The press release accompanying the Interpretation discussed how companies should take more responsibility for their contracted workforce, pointing out that the country’s workforce continues to change as companies concentrate on core competencies while subcontracting out everything else. It is becoming more and more common for employees to have more than one employer. Additionally, the WHD says they have stepped up enforcement as they continue to see problems across all industries.
The Interpretation identifies common scenarios in which two or more employers jointly employ an employee and are thus jointly liable for compliance. In one particular scenario a laborer is employed by a Drywall Company which is an independent subcontractor on a project. Though the Drywall Company was hired by the General Contractor, the Drywall Company hired the laborer and is responsible for paying them.
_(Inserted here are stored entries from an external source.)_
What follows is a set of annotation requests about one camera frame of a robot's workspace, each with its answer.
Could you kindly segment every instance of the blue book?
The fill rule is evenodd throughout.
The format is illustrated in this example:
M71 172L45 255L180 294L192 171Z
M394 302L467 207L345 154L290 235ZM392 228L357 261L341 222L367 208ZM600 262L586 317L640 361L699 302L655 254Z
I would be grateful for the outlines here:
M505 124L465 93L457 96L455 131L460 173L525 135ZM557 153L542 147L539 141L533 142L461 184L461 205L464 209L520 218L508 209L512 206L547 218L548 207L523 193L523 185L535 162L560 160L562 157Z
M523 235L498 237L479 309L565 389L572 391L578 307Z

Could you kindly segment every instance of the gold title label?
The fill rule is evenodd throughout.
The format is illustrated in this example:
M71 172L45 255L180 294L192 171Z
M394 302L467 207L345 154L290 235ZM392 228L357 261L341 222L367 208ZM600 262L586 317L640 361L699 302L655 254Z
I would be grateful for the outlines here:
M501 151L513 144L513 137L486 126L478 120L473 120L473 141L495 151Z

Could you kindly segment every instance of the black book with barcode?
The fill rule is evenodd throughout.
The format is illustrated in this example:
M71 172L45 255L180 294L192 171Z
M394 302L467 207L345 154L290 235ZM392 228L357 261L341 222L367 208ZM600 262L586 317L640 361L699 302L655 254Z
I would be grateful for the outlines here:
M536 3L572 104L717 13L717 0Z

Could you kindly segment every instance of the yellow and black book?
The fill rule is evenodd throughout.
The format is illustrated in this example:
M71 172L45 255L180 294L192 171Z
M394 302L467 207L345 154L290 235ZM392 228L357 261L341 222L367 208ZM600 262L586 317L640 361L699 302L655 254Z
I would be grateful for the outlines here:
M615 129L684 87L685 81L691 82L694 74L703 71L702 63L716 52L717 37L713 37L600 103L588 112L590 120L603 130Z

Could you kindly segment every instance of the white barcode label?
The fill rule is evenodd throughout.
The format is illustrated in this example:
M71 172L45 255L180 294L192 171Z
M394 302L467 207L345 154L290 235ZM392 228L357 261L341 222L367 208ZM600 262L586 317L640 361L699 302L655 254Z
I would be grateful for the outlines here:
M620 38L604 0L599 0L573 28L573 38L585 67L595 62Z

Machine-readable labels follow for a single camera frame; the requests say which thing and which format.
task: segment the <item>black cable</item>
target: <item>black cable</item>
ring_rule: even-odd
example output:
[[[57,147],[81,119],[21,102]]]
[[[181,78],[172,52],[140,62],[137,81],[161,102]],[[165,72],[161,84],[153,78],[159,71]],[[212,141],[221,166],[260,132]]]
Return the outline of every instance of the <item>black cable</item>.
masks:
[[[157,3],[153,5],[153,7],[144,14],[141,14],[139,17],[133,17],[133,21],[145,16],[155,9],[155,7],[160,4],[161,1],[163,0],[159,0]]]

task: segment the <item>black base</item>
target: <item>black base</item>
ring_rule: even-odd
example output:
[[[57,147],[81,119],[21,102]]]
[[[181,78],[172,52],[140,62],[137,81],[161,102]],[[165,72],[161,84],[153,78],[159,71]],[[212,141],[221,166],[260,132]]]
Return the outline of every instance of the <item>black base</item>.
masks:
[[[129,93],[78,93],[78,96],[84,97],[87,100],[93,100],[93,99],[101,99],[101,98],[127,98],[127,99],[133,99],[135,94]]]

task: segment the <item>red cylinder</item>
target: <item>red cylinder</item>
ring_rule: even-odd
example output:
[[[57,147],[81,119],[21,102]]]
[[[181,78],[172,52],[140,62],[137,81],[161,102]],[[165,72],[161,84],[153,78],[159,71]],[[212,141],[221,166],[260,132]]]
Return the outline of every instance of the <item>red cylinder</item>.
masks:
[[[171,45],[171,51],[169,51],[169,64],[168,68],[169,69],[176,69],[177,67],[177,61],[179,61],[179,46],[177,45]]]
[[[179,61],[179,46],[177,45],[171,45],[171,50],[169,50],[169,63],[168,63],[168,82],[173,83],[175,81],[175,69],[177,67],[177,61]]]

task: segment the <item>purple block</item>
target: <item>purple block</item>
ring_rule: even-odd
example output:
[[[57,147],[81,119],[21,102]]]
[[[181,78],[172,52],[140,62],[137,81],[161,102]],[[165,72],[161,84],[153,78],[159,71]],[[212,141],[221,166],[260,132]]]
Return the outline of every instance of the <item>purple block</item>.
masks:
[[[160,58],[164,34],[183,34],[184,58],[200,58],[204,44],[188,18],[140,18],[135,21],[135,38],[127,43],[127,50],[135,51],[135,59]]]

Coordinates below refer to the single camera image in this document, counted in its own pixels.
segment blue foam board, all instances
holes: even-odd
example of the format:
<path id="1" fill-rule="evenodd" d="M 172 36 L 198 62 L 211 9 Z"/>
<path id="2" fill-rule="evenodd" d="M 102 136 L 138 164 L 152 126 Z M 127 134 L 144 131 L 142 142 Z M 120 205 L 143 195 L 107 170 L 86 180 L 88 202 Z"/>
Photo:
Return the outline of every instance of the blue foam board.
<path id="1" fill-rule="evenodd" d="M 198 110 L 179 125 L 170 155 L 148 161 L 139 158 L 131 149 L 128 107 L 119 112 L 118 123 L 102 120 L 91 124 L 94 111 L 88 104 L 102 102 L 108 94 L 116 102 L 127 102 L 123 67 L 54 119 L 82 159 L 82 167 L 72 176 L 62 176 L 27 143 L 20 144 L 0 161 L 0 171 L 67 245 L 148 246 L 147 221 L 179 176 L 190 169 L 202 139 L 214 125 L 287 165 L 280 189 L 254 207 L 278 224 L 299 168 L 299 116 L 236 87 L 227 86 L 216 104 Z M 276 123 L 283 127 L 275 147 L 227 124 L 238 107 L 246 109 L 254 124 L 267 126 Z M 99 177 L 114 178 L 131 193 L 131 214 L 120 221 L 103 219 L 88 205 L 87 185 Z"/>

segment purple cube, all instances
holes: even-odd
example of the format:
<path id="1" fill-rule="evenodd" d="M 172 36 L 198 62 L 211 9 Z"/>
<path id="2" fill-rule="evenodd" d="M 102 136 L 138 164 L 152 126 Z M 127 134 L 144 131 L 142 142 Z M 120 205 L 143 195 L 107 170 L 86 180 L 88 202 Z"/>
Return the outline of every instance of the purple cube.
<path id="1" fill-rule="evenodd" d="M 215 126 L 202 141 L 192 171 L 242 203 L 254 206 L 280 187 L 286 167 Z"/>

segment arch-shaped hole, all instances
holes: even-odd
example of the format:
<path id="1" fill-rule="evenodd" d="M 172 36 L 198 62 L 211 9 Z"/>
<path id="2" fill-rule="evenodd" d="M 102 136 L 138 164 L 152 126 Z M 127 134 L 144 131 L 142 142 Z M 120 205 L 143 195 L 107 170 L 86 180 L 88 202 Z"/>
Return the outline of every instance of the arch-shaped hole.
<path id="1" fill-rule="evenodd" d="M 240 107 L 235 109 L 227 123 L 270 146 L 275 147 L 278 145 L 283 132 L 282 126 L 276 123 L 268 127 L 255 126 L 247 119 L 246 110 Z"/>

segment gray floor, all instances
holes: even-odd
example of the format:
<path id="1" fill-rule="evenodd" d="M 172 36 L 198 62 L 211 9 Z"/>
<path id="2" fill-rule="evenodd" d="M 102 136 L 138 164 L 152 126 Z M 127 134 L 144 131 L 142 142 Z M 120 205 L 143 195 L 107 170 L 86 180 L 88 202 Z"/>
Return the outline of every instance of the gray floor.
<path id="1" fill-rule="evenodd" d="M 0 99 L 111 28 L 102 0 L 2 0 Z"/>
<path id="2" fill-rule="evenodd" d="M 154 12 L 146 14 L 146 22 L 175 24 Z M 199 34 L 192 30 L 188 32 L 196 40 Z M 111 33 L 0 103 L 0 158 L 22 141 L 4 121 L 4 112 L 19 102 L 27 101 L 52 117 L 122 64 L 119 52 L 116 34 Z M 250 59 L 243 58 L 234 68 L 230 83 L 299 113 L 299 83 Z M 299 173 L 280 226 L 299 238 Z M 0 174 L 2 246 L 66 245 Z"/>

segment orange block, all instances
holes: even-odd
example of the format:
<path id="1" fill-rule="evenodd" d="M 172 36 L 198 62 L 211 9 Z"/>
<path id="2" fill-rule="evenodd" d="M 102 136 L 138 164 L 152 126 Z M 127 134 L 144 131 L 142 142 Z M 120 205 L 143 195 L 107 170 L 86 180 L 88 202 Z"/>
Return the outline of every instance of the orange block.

Yet, the laborer receives the necessary equipment and materials from the General Contractor who also provides workers’ compensation insurance, and is responsible for the health and safety of the laborer.
In this scenario both employers jointly reserve the right to remove the laborer from the project, control the laborer’s schedule, provide assignments on site, and supervise the laborer. This example is indicative of joint employment by a General Contractor.
Generally, once it is determined that a joint employment relationship exists the joint employers are both responsible for compliance with the FLSA and the MSPA. With regard to the FLSA, employers must ensure that the employee receives payment of at least the federal minimum wage for all hours worked and overtime pay at not less than one and one-half times the regular rate of pay for hours worked over 40 in a workweek. Furthermore, joint employers must combine all of the hours worked by the employee in a workweek to determine if the employee worked more than 40 hours and is due overtime pay.
Under MSPA, each of the joint employers must ensure that the employee receives all employment-related rights granted by MSPA, such as accurate and timely disclosure of the terms and conditions of employment, written payroll records, and payment of wages when due.
It may also be worth noting that this Interpretation is similar to the manner in which Davis-Bacon and Service Contract Act contracts are handled; where the prime contractor is responsible for the compliance of the subcontractor. At the very least this should serve as a reminder for companies, regardless of whether they do just commercial, just government, or a combination of both, to review their compliance procedures.